Second Mistrial In Poultry Price-Fixing Case


The U.S. Justice Department has tried and failed twice in its efforts to prove price-fixing among chicken industry executives.

A federal judge in Denver has declared a second mistrial after a jury deadlocked over whether 10 chicken company executives had conspired to fix prices. The first trial ended in December 2021.

U.S. District Judge Philip Brimmer ended the case on March 29 after jurors said they were unable to reach a verdict after four days of deliberations. The 10 executives had worked for Pilgrim’s Pride Corp., Perdue Farms LLC, Claxton Poultry, Tyson Foods Inc., Koch Foods Inc., Case Farms and George’s Inc.

The DOJ alleged the executives engaged “…in a continuing combination and conspiracy to suppress and eliminate competition by rigging bids and fixing prices and other price-related terms for broiler chicken products sold in the United States.”

Should the government seek a third trial as they have indicated, Judge Brimmer is demanding an explanation from the head of the DOJ’s Antitrust Division, Assistant Attorney General Jonathan Kanter.
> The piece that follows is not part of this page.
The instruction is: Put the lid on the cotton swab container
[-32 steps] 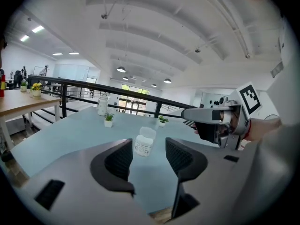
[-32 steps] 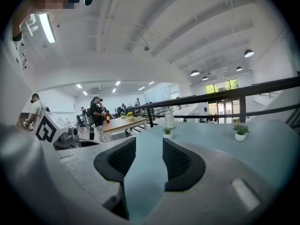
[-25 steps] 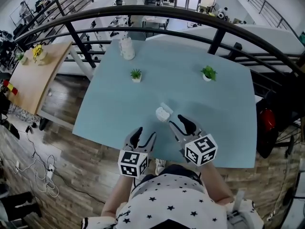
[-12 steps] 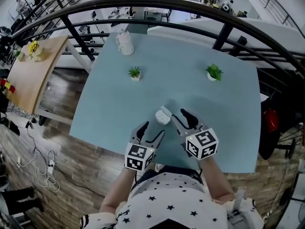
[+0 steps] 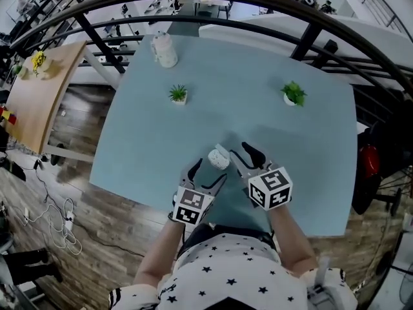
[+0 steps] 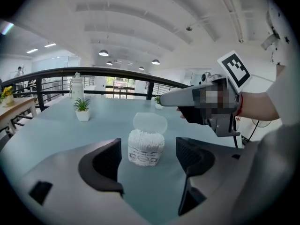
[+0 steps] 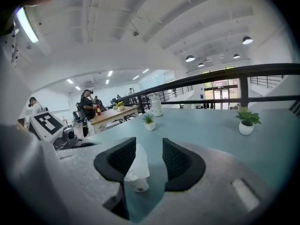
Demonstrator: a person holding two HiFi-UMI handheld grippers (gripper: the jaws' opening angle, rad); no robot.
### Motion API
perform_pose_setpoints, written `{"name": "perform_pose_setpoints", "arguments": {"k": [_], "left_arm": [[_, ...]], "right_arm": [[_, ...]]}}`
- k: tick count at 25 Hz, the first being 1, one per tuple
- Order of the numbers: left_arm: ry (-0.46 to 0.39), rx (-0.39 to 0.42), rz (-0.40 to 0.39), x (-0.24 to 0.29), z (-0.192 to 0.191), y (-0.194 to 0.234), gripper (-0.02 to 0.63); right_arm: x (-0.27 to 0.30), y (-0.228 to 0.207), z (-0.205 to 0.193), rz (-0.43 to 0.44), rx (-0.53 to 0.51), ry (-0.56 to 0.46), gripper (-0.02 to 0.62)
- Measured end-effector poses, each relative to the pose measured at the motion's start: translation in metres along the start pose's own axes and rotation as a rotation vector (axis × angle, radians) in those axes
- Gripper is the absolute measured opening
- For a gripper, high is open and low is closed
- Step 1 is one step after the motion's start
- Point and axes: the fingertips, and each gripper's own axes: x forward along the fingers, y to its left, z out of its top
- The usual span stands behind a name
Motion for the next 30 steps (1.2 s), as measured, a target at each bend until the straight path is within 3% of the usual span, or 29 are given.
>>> {"name": "perform_pose_setpoints", "arguments": {"k": [15,30], "left_arm": [[0.084,0.143,-0.004,0.042,-0.024,0.009,0.35],[0.076,0.137,0.018,0.048,-0.03,0.013,0.333]], "right_arm": [[0.026,-0.021,-0.013,-0.013,0.037,0.034,0.161],[0.033,-0.017,-0.018,0.018,0.049,0.046,0.161]]}}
“I am going to order that the head of the antitrust division come in here within the next week and look me in the eye and explain to me why the government is going to retry this case,” Brimmer said Tuesday according to a Bloomberg report.

“If the government thinks that the 10 defendants and their attorneys and my staff and another group of jurors should spend six weeks retrying this case after the government has failed in two attempts to convict even one defendant, then certainly Mr. Kanter has the time to come to Denver and explain to me why the Department of Justice thinks that that is an appropriate thing to do,” Brimmer said.
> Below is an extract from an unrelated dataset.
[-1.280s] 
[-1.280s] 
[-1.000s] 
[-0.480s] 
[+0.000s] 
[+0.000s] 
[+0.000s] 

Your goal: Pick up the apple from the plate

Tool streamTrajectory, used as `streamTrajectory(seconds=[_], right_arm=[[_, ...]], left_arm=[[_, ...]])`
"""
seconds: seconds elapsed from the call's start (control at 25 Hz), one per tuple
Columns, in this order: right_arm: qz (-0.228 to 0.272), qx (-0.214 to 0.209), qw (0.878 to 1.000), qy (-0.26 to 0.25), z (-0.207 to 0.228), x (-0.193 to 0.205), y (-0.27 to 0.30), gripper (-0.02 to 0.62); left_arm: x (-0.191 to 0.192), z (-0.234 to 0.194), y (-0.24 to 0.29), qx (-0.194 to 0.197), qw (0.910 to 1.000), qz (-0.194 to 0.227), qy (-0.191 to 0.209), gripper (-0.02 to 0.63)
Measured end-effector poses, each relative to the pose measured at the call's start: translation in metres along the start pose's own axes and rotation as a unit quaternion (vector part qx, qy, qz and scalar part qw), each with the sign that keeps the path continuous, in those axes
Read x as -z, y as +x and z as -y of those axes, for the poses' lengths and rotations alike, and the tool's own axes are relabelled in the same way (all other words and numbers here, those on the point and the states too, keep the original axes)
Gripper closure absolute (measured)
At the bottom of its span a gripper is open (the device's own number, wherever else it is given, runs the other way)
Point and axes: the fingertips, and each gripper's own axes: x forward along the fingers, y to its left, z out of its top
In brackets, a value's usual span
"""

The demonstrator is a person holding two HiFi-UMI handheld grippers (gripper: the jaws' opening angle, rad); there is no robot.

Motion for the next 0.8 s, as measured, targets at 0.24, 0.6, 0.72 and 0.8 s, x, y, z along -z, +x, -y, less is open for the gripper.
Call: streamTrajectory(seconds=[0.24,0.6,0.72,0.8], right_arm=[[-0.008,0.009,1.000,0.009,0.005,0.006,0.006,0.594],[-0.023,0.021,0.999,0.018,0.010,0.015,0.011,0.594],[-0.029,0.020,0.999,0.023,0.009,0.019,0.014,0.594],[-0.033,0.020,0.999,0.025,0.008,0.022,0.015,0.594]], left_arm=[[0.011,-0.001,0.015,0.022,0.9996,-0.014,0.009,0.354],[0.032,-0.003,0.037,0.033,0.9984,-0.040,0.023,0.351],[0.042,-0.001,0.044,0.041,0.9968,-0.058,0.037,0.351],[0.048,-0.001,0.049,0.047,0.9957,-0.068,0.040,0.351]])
The DOJ had alleged an eight-year conspiracy to fix prices, but the two mistrials suggest the difficulty in government efforts to police competition in food markets. The men had faced up to 10 years in prison and $1 million fines if convicted.

Jurors in both trials heard from Robert Bryant, a longtime Pilgrim’s Pride employee who’s currently on leave. As the government’s star witness, Bryant testified an industry-wide agreement existed to share price and bid information to inflate profits or limit losses, depending on the market.
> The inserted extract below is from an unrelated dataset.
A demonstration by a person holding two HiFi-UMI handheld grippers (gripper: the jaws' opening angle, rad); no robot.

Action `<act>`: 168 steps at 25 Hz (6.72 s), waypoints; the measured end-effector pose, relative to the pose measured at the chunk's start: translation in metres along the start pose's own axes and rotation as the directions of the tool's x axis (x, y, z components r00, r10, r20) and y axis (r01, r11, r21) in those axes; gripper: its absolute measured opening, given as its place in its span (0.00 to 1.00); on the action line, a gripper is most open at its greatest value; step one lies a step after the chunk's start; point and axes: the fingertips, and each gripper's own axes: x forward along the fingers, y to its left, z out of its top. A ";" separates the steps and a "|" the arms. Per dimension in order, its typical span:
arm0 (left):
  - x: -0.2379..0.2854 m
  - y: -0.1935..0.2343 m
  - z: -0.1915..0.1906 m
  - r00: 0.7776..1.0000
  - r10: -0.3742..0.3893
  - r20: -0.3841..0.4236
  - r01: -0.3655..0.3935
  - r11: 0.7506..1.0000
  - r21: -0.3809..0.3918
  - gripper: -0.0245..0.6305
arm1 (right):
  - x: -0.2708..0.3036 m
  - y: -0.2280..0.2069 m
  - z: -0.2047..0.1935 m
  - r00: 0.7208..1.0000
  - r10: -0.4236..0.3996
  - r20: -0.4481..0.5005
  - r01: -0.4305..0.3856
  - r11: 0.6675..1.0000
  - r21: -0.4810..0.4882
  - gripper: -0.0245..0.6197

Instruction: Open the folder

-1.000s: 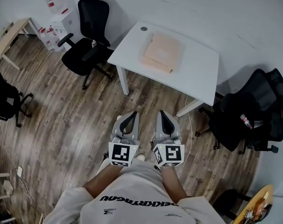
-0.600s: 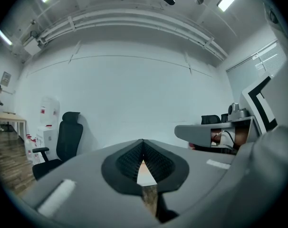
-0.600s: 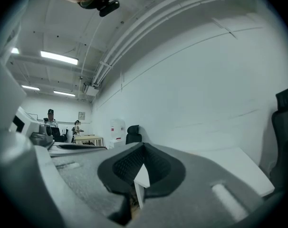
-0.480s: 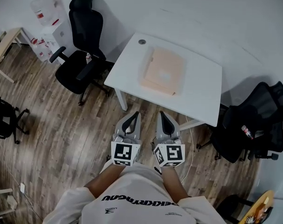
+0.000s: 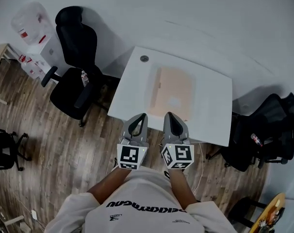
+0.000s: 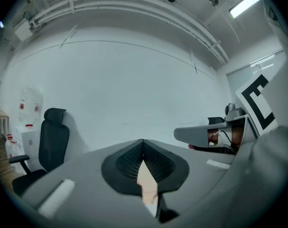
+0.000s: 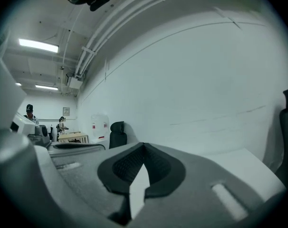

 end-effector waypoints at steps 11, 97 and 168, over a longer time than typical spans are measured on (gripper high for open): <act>0.076 0.049 -0.016 0.993 -0.100 -0.060 0.097 0.994 -0.039 0.03 | 0.096 -0.013 -0.010 0.988 -0.104 -0.116 0.099 0.994 -0.047 0.04; 0.158 0.038 -0.172 0.918 -0.147 -0.368 0.080 0.978 -0.192 0.03 | 0.189 -0.124 -0.139 0.674 -0.330 -0.661 0.222 0.944 -0.245 0.19; 0.199 -0.020 -0.244 0.794 -0.143 -0.591 0.048 0.984 -0.174 0.02 | 0.074 -0.285 -0.072 0.743 -0.436 -0.507 0.424 0.894 -0.147 0.04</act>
Undermining Bryant’s testimony was the fact he appeared under grant of immunity from prosecution as he admitted that he had lied to the FBI “multiple times” on matters unrelated to the price-fixing probe.

Another prosecution witness was Tyson sales manager Carl Pepper, who told jurors about coordinating prices among the competitors.

Lawyers for the defendants argued that both men had lied to avoid prison. The defense argued that it’s not illegal simply to share pricing information and that the government can’t prove that the defendants all agreed to participate in a single, overarching conspiracy.